Dataset items:
===

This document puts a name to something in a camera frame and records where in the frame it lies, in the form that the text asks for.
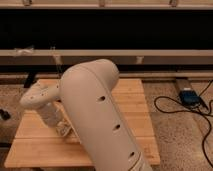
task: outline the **power adapter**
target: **power adapter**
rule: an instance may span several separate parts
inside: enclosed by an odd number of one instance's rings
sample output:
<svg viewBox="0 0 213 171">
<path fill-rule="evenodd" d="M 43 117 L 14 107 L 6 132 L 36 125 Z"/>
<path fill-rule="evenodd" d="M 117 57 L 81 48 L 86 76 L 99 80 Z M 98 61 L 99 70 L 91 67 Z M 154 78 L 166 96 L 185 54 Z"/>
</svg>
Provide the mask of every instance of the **power adapter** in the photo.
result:
<svg viewBox="0 0 213 171">
<path fill-rule="evenodd" d="M 187 78 L 176 78 L 176 88 L 181 103 L 184 106 L 195 106 L 200 104 L 201 99 L 193 90 Z"/>
</svg>

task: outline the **wooden surface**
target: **wooden surface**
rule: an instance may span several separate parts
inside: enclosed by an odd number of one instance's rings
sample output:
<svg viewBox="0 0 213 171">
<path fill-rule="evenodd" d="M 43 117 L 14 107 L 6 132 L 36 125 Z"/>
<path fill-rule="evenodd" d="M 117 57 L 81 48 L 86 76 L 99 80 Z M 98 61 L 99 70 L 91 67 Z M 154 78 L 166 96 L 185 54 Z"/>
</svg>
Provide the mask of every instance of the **wooden surface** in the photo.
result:
<svg viewBox="0 0 213 171">
<path fill-rule="evenodd" d="M 57 80 L 40 80 L 46 84 Z M 121 79 L 113 97 L 150 164 L 160 163 L 157 144 L 146 104 L 144 90 L 138 79 Z M 75 135 L 61 138 L 47 127 L 35 111 L 26 110 L 5 161 L 7 168 L 79 167 L 92 162 Z"/>
</svg>

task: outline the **terrazzo floor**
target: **terrazzo floor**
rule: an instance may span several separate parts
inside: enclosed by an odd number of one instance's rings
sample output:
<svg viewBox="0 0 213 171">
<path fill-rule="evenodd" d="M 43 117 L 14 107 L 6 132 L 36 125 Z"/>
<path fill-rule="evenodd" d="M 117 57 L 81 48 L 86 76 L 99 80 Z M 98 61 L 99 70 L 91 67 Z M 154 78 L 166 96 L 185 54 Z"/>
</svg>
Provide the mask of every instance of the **terrazzo floor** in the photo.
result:
<svg viewBox="0 0 213 171">
<path fill-rule="evenodd" d="M 22 84 L 14 84 L 15 81 L 0 80 L 0 108 L 12 114 L 8 121 L 0 120 L 0 140 L 12 142 L 16 129 L 22 117 L 23 109 L 19 105 L 19 99 L 26 91 Z M 200 92 L 207 82 L 193 82 L 192 85 Z M 162 114 L 156 110 L 153 101 L 157 96 L 167 95 L 177 97 L 174 82 L 171 81 L 144 81 L 146 100 L 149 106 L 156 141 L 159 147 L 161 164 L 154 166 L 154 171 L 212 171 L 213 169 L 205 160 L 201 141 L 206 131 L 206 122 L 200 116 L 190 113 Z M 203 95 L 205 101 L 213 99 L 213 85 Z M 179 106 L 168 101 L 162 101 L 159 105 L 163 109 L 177 109 Z M 207 152 L 213 161 L 213 133 L 207 144 Z M 0 171 L 31 171 L 31 169 L 5 169 L 3 164 L 7 156 L 7 149 L 0 150 Z M 48 168 L 45 171 L 88 171 L 89 169 Z"/>
</svg>

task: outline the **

===

> [GOAL OF THE EXERCISE]:
From the data, work out how many lines include the word "outline"; the reply is that number and nothing else.

> [OUTPUT OF THE TASK]:
4